### About this exercise:
Only the lines of the data below from the one with "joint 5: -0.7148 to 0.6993" through the one with "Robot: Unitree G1" are wanted. Repeat them exactly.

Dataset records section start

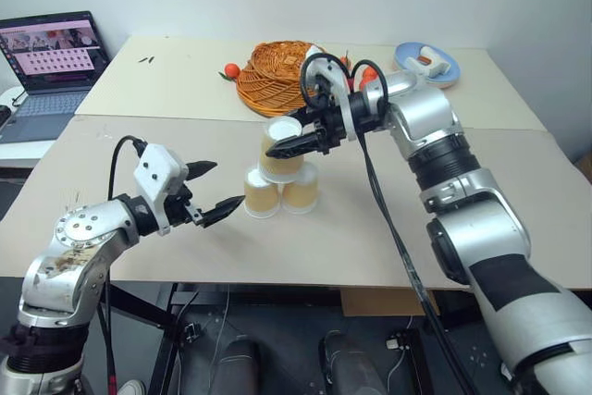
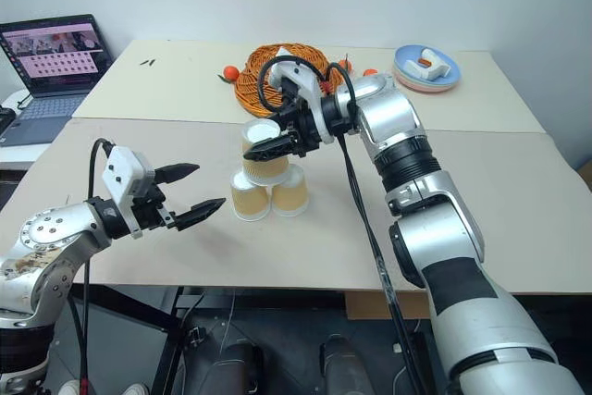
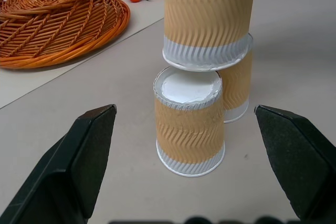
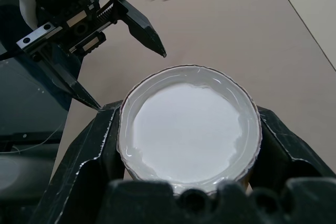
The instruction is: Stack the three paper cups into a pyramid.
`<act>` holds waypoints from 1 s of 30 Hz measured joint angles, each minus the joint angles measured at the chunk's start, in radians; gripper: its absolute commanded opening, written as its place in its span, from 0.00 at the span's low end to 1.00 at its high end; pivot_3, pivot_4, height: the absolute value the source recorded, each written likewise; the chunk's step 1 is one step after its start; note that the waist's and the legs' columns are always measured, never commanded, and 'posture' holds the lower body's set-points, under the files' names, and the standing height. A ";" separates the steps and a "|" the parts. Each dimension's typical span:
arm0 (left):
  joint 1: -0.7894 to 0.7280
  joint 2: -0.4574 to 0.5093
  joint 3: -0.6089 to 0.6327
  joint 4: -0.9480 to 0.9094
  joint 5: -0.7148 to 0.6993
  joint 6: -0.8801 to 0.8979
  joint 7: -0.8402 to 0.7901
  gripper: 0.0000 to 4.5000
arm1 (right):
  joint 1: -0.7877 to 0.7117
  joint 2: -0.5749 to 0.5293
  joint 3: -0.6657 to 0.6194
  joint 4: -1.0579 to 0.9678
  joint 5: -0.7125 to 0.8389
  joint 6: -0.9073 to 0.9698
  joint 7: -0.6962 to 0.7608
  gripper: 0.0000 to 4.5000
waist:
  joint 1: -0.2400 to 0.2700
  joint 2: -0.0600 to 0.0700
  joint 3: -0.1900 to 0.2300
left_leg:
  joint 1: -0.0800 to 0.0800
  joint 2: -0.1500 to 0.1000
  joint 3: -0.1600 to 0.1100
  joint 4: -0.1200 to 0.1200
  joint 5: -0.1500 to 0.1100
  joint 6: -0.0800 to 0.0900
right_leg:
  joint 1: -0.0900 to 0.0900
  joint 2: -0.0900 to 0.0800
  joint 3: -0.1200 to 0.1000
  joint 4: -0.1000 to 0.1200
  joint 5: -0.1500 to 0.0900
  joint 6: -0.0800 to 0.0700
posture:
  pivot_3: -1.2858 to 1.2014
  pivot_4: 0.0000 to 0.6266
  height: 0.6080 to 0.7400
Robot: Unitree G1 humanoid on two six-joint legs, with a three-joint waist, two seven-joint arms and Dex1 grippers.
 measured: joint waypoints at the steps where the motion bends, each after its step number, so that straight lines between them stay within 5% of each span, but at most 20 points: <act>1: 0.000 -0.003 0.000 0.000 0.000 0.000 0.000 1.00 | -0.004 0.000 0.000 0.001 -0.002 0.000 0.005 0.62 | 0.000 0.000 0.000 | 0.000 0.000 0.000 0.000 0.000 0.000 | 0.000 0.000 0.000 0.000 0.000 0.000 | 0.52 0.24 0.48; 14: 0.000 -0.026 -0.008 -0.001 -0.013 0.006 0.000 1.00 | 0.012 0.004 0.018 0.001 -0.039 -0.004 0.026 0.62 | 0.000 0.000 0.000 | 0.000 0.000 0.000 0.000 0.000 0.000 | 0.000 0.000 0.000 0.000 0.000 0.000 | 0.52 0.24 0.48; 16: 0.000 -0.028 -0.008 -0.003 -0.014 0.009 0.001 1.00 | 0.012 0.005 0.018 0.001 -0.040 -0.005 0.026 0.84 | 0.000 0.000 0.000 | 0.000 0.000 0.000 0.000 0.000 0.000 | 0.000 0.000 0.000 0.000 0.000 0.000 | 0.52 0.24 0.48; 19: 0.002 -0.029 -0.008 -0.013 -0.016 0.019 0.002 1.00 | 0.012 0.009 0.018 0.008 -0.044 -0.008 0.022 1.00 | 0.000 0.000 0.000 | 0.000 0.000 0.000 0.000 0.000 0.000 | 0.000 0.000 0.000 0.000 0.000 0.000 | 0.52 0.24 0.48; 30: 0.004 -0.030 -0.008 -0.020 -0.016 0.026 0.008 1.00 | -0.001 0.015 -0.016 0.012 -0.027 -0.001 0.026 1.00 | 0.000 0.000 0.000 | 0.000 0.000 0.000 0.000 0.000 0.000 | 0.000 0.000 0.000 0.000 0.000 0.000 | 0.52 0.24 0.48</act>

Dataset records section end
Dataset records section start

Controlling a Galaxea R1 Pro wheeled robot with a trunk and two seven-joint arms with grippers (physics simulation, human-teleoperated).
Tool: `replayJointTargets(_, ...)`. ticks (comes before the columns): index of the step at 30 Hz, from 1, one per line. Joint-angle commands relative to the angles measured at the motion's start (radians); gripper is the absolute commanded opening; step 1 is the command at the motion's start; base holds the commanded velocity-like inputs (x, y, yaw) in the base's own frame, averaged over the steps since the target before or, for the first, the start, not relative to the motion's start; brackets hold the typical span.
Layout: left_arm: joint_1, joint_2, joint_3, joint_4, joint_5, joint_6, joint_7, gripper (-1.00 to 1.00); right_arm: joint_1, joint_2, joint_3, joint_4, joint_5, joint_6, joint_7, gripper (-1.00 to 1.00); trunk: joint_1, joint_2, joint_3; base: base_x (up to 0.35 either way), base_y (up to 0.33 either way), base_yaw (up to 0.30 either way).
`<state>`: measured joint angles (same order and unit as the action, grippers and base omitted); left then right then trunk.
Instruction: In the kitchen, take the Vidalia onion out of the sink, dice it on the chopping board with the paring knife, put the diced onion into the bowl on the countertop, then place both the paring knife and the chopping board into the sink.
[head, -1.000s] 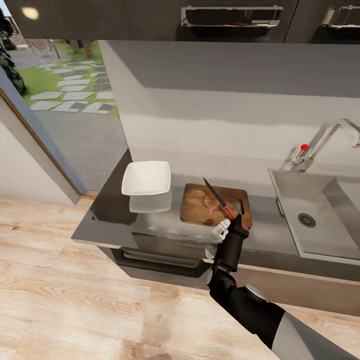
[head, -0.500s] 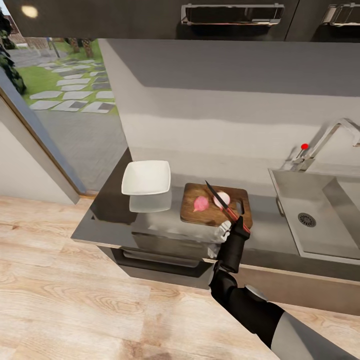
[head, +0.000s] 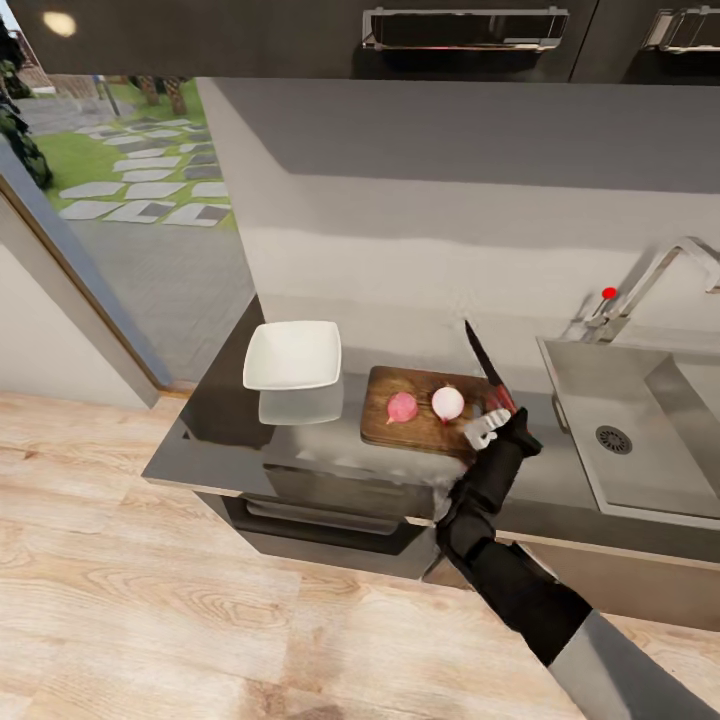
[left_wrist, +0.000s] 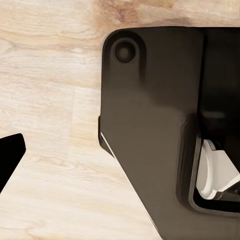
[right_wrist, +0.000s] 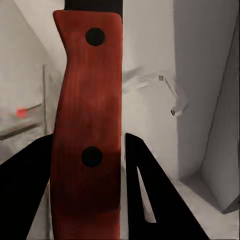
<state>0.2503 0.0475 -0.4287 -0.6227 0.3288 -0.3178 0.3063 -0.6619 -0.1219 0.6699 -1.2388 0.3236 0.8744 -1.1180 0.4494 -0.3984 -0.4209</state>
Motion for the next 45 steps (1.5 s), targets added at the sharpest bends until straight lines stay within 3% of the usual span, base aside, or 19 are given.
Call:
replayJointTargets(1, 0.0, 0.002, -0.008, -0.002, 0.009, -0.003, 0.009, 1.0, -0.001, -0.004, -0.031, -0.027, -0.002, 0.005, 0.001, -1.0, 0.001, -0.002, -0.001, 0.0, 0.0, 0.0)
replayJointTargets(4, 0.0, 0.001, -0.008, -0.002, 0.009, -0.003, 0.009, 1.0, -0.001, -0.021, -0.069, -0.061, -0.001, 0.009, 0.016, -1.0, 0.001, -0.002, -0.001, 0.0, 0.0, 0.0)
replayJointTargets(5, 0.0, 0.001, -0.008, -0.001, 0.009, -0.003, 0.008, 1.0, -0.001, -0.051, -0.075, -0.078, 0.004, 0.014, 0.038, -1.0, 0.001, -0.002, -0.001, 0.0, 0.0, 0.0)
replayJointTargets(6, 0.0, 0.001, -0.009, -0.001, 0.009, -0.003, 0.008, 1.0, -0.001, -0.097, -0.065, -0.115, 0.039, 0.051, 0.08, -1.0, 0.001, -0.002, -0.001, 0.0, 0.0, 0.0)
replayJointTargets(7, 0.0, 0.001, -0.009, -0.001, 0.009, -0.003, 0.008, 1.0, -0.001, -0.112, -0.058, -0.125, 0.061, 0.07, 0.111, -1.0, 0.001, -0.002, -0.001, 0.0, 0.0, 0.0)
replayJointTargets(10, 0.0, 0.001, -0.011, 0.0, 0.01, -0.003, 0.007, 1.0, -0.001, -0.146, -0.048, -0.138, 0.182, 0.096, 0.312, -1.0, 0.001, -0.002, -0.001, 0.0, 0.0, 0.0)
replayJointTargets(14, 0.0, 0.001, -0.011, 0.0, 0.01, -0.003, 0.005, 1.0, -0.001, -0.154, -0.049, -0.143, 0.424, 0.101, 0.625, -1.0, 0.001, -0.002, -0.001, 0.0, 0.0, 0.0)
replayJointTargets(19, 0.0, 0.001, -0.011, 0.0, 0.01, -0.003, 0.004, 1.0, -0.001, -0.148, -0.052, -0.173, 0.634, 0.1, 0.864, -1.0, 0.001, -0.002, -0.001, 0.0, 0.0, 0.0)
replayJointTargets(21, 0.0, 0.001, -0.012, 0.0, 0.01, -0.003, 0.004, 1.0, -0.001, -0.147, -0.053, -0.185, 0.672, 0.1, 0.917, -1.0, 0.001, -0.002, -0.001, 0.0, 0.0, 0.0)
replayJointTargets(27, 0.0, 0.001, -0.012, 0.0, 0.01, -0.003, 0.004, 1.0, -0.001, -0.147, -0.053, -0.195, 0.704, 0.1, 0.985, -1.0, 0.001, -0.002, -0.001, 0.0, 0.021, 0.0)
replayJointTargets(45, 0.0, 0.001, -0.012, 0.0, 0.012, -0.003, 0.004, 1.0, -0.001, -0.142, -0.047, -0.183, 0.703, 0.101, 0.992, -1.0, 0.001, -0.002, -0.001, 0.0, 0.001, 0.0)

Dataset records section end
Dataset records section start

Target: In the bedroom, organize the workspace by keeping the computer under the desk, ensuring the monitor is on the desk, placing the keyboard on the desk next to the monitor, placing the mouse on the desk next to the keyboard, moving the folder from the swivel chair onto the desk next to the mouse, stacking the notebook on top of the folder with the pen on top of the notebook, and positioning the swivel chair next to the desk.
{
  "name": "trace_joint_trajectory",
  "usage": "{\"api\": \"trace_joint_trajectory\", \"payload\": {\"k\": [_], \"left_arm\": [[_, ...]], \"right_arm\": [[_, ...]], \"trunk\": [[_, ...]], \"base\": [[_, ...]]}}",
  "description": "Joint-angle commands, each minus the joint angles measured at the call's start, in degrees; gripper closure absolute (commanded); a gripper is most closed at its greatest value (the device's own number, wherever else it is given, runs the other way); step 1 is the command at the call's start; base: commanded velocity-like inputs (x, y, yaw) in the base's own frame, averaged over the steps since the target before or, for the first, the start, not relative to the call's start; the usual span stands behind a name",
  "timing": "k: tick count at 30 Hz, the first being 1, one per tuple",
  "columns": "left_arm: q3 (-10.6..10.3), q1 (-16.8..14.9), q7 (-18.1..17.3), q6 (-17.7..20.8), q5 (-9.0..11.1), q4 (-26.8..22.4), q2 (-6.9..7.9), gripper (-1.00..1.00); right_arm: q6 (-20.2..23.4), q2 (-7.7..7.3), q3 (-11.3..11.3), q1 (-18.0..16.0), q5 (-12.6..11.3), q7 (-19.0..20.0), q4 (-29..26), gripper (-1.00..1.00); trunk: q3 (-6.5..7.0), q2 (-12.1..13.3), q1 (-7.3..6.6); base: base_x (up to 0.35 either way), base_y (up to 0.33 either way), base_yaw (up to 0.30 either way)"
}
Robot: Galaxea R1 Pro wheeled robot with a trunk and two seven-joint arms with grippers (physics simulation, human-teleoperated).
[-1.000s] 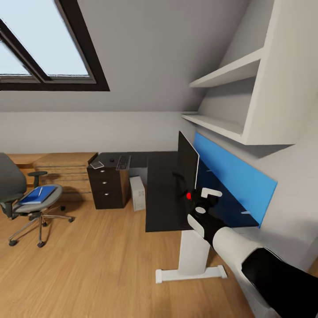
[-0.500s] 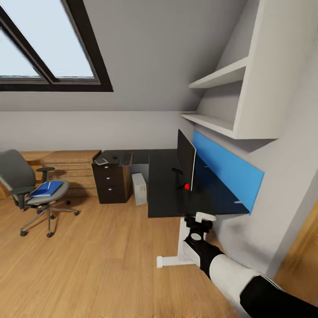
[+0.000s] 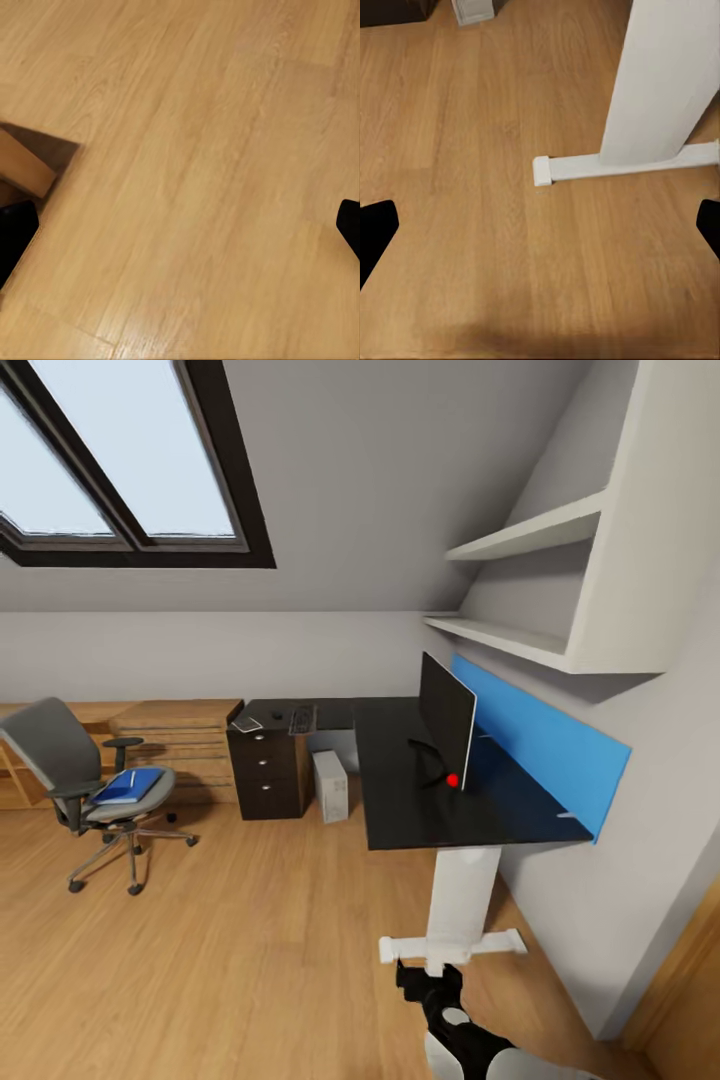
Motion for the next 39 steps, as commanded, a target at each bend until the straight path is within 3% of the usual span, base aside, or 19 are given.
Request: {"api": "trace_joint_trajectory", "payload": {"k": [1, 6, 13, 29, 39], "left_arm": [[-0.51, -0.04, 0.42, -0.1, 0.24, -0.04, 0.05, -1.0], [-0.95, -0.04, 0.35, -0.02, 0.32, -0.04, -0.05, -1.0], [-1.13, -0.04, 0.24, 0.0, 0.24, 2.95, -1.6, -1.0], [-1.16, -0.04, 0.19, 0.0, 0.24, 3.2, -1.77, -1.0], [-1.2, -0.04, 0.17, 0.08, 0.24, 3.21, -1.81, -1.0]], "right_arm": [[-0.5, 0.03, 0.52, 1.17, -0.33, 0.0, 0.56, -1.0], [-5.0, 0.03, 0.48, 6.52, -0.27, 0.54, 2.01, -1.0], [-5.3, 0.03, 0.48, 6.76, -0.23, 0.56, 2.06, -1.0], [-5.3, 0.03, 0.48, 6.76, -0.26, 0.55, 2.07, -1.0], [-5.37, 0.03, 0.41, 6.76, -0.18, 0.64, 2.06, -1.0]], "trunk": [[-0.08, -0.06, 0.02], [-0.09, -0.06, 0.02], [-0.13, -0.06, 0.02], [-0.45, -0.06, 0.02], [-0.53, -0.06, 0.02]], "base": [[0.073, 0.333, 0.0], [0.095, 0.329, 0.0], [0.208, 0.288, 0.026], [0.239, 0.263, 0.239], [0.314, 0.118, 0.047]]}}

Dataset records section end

### Final answer:
  joint 5: -0.7148 to 0.6993
  joint 6: -0.8801 to 0.8979
  joint 7: -0.8402 to 0.7901
  gripper: 0.0000 to 4.5000
arm1 (right):
  joint 1: -0.7877 to 0.7117
  joint 2: -0.5749 to 0.5293
  joint 3: -0.6657 to 0.6194
  joint 4: -1.0579 to 0.9678
  joint 5: -0.7125 to 0.8389
  joint 6: -0.9073 to 0.9698
  joint 7: -0.6962 to 0.7608
  gripper: 0.0000 to 4.5000
waist:
  joint 1: -0.2400 to 0.2700
  joint 2: -0.0600 to 0.0700
  joint 3: -0.1900 to 0.2300
left_leg:
  joint 1: -0.0800 to 0.0800
  joint 2: -0.1500 to 0.1000
  joint 3: -0.1600 to 0.1100
  joint 4: -0.1200 to 0.1200
  joint 5: -0.1500 to 0.1100
  joint 6: -0.0800 to 0.0900
right_leg:
  joint 1: -0.0900 to 0.0900
  joint 2: -0.0900 to 0.0800
  joint 3: -0.1200 to 0.1000
  joint 4: -0.1000 to 0.1200
  joint 5: -0.1500 to 0.0900
  joint 6: -0.0800 to 0.0700
posture:
  pivot_3: -1.2858 to 1.2014
  pivot_4: 0.0000 to 0.6266
  height: 0.6080 to 0.7400
Robot: Unitree G1 humanoid on two six-joint legs, with a three-joint waist, two seven-joint arms and Dex1 grippers.

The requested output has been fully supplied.